Figure 1. Reproduction en culture des épisodes fébriles observés chez les malades. Les cultures sont synchronisées deux à quatre heures après l’invasion des érythrocytes. Quatre phases sont définies : les cultures sont soumises à un choc thermique à 40° C pendant les deux heures de la phase A, ramenées à 37° C pendant les dix heures de la phase B, soumises de nouveau à la température élevée à 40° C pendant les 12 heures de la phase C et, enfin, maintenues à 37° C pendant les 12 heures de la phase D. Les cultures 1 et 2 sont les témoins sans choc et avec un seul choc thermique ; la culture 3 subit deux chocs thermiques, respectivement de 2 et 12 heures ; la culture 4 subit les deux mêmes chocs thermiques, mais avec ajout de geldamycine au début du second choc thermique. Des prélèvements sont faits à intervalles réguliers pour suivre l’évolution du parasite. Sur ces prélèvements, la transition du stade anneau au stade trophozoïte par cytométrie de flux a été mesurée. Cette transition est indiquée par les astérisques bleues. L’augmentation de l’ADN au stade trophozoïte permet une différenciation très nette, vérifiée par colorimétrie.

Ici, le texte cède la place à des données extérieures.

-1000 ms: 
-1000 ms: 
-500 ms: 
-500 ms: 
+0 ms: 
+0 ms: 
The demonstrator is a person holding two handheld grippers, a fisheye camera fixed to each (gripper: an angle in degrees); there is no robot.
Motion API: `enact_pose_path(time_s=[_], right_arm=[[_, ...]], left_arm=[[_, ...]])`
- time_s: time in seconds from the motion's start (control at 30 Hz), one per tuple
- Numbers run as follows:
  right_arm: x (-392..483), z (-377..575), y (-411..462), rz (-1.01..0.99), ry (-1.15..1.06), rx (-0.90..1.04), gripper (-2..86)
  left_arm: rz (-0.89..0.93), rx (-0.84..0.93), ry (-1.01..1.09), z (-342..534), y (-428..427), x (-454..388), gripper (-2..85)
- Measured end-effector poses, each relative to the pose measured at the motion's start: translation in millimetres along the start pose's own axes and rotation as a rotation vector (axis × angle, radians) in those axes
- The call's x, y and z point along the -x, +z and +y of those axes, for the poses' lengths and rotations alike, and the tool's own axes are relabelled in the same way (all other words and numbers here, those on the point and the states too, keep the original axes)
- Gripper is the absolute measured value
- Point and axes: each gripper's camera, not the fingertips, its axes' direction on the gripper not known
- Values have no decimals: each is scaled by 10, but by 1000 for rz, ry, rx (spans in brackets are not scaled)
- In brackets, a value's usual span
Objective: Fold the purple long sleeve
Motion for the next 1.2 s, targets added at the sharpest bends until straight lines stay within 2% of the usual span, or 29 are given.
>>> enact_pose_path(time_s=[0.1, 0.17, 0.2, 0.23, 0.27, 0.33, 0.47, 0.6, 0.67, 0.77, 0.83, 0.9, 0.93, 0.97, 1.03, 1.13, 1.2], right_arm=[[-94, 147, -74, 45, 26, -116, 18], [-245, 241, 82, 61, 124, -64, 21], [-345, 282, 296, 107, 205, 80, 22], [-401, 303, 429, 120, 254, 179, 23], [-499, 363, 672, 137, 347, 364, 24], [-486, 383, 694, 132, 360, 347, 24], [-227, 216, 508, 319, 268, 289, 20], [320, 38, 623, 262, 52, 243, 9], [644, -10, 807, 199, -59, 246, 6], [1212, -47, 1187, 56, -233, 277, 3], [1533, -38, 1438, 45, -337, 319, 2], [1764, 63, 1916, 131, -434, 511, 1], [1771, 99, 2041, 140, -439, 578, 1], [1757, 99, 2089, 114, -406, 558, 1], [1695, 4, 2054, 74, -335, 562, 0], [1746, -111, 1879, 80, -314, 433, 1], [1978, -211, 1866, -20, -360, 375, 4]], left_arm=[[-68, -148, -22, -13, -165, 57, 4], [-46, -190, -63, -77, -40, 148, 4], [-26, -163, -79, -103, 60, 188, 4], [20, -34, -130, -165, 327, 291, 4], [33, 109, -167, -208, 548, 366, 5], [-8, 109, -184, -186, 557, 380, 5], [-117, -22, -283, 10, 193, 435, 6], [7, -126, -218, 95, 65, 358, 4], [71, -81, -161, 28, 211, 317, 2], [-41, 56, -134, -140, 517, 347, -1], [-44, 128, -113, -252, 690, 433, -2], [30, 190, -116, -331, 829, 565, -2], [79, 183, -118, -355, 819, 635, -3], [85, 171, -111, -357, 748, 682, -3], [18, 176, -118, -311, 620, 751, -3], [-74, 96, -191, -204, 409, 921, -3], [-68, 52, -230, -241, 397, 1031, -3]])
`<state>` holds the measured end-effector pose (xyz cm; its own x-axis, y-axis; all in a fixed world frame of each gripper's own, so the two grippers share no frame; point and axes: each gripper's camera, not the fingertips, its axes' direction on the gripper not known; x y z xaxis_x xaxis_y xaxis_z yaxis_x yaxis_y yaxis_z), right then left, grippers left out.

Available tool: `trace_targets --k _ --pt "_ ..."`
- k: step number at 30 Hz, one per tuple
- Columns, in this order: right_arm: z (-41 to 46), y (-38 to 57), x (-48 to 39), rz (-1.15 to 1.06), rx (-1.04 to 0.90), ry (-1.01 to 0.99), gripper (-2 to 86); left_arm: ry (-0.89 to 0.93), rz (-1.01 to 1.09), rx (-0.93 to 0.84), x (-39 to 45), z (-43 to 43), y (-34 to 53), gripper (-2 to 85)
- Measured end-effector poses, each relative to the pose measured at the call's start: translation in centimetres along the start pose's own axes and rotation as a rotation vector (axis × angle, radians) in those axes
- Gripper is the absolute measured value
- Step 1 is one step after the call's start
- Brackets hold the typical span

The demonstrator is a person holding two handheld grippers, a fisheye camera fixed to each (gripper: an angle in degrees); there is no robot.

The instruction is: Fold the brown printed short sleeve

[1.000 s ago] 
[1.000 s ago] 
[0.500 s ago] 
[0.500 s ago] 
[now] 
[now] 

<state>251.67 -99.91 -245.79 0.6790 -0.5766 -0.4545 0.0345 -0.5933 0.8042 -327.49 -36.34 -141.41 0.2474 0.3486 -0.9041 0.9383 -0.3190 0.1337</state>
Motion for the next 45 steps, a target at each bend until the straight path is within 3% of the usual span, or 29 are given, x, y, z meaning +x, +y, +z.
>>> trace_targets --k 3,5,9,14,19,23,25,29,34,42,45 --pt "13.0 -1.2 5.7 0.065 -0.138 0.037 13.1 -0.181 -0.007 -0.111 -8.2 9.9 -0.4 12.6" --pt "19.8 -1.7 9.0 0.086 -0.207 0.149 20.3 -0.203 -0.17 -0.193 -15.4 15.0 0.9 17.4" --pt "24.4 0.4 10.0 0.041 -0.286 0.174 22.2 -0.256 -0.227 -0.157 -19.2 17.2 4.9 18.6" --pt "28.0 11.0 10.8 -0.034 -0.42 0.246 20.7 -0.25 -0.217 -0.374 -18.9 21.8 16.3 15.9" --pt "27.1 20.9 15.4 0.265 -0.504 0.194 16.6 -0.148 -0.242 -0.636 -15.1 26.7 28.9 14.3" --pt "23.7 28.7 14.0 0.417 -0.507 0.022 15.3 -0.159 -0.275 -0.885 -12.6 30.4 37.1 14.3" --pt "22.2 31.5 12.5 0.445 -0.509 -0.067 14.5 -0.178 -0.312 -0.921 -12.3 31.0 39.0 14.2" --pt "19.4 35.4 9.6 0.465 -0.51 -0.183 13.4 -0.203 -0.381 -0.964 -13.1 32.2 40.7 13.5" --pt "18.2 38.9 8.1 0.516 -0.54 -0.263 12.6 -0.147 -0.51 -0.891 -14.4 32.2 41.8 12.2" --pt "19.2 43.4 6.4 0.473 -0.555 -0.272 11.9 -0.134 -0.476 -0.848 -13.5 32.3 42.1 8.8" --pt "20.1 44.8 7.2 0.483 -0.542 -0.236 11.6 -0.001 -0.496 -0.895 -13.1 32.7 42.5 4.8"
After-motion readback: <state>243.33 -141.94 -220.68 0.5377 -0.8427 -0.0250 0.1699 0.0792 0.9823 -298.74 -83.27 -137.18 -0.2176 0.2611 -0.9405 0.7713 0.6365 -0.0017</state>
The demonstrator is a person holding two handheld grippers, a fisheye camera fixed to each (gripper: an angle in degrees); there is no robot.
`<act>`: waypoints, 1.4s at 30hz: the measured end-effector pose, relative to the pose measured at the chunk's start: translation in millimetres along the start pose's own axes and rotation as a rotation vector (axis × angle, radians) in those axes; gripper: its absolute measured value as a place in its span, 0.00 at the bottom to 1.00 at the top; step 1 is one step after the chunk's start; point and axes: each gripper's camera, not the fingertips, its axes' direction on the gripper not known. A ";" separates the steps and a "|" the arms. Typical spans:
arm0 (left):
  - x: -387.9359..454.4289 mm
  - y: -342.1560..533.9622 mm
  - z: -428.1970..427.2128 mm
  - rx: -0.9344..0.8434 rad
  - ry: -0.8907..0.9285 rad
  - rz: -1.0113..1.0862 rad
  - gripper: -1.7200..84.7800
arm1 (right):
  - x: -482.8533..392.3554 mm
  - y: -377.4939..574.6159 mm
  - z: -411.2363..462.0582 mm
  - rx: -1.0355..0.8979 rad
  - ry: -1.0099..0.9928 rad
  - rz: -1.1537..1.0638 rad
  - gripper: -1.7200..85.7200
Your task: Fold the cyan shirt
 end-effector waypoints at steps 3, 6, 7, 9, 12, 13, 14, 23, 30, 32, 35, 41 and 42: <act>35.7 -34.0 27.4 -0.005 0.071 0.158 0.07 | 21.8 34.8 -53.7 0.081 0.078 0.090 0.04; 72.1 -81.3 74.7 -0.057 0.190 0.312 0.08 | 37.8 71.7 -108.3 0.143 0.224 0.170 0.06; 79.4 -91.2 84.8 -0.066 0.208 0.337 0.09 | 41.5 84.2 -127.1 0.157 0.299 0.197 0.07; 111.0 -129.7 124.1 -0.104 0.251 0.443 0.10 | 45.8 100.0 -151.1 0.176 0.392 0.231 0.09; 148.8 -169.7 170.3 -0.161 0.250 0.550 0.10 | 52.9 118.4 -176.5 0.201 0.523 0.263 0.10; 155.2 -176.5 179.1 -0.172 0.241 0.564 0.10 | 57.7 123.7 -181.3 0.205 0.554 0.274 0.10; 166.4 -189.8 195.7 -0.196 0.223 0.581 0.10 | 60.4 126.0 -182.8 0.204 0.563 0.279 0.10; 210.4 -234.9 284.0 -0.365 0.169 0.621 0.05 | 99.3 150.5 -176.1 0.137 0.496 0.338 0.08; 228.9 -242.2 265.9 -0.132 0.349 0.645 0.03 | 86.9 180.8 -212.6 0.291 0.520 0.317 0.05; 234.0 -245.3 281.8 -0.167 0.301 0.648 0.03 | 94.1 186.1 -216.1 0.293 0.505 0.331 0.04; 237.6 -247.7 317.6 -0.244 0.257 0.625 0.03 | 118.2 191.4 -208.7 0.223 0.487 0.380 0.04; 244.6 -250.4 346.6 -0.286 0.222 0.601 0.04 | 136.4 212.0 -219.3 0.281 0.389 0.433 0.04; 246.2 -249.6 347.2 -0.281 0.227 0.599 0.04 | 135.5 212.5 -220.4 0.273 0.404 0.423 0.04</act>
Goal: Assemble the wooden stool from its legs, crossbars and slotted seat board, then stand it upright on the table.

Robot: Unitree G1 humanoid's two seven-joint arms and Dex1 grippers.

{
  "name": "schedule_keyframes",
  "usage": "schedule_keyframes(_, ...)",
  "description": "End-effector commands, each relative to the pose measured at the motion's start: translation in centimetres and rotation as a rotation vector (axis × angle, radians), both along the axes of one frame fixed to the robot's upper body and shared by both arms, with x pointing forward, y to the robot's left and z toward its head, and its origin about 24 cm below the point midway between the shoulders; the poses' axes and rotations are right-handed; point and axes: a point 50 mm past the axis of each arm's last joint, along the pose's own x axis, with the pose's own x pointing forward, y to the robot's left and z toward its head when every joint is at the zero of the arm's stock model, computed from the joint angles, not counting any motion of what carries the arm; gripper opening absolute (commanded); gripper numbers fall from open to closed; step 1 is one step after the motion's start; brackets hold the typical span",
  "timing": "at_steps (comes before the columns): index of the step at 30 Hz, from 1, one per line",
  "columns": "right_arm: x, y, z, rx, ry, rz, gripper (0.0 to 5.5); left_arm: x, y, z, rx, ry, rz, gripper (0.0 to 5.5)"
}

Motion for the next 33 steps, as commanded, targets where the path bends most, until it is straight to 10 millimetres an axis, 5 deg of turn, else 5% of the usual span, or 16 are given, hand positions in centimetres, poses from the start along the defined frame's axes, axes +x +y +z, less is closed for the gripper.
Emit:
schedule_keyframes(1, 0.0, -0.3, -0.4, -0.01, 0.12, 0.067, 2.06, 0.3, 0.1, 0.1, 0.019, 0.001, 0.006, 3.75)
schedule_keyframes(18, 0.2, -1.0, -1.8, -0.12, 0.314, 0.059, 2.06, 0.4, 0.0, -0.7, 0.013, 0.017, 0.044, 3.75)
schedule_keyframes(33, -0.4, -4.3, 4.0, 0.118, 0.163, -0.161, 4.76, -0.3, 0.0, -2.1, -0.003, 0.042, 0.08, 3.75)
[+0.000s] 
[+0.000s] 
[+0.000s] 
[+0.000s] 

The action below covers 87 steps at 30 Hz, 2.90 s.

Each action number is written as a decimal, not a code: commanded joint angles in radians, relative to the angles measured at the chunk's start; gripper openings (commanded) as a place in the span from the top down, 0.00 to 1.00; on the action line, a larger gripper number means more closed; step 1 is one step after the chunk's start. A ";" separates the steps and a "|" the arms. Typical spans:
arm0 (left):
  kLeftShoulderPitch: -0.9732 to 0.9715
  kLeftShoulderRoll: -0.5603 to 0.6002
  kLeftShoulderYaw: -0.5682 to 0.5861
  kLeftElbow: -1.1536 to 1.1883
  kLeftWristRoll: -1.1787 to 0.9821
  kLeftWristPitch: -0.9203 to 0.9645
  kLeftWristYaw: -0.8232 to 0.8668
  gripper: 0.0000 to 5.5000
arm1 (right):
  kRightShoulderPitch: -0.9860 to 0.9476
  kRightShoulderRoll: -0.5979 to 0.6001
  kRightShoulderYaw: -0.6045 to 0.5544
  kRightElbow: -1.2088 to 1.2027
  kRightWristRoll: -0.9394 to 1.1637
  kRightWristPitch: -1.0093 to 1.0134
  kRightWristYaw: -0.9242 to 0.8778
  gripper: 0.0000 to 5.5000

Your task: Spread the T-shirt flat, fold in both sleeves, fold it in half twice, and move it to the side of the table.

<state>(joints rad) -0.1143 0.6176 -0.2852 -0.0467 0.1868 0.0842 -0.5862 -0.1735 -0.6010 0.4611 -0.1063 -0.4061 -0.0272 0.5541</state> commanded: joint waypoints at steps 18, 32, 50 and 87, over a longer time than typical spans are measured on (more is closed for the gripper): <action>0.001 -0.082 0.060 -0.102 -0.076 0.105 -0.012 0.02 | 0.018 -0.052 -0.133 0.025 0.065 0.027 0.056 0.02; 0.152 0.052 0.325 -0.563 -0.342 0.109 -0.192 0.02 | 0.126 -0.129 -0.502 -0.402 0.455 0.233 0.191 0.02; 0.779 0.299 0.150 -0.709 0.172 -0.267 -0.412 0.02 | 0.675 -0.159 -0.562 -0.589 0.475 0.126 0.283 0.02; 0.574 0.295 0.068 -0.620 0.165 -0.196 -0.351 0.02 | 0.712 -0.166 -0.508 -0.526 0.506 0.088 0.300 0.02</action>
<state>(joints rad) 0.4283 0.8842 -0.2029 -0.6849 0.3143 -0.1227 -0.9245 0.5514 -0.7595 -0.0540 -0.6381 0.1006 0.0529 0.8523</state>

Dans les cultures témoins n’ayant pas subi le premier choc thermique, une chute massive du nombre de parasites est observée au cours du 2^e choc thermique (de ~12 000/100 µl à ~ 2 000/100 µl) et le stade trophozoïte n’apparaît qu’à la fin de ce 2^e choc thermique (12 heures). Aucune diminution, en revanche, n’est observée quand il y a eu le 1^er choc thermique et l’évolution vers le stade trophozoïte est nette dès la sixième heure. Ces résultats suggèrent que le parasite est en quelque sorte « protégé » contre l’action de l’élévation de température. La question suivante était de savoir si cette transition accélérée avait pour conséquence un cycle infectieux plus efficace ? Après le 2^e choc thermique, les cultures ont été ramenées à 37° C pour 12 heures ; l’augmentation du nombre de nouveaux parasites au stade anneau est deux fois supérieure quand il y a eu deux chocs thermiques successifs et non un seul, les épisodes fébriles « accélérant » le développement intra-érythrocytaire du parasite. Il n’est pas sans intérêt de noter que cette régulation du développement d’un parasite par la fièvre, et donc par un choc thermique, a déjà été observée chez Trypanosoma et chez Leishmania [ 8], mais n’avait pas été encore décrite pour Plasmodium. Une dernière étape de cette étude a été de comprendre le rôle des protéines de choc thermique en utilisant la geldamycine, inhibiteur spécifique de Hsp90, introduite dans les cultures au début du 2^e choc thermique. La présence de l’antibiotique interfère avec une transition accélérée et se traduit par un retard du passage au stade trophozoïte, qui n’est observé qu’après 12 heures au lieu de 6. Cette observation confirme donc le rôle de PfHsp90 dans cette étape du cycle parasitaire qui n’est, cependant, pas inhibée, mais seulement retardée. Des résultats similaires ont été obtenus quand la phase B est étendue à 48 heures, simulant au mieux le paludisme à P. falciparum.

Le complexe chaperon multiprotéique incluant la PfHsp90 semble donc nécessaire pour « protéger » le parasite contre les élévations brutales de température. La spécificité clinique du paludisme - la fièvre récurrente à intervalles réguliers - est ainsi démontrée comme fondamentale dans son mécanisme pathogénique, puisque cette fièvre même stimule la croissance et le développement du Plasmodium. Les mécanismes en jeu, impliquant l’intégrité du complexe d’une protéine de choc thermique PfHsp90, pourront-ils suggérer un abord thérapeutique inédit ? Le besoin s’en fait sentir toujours davantage.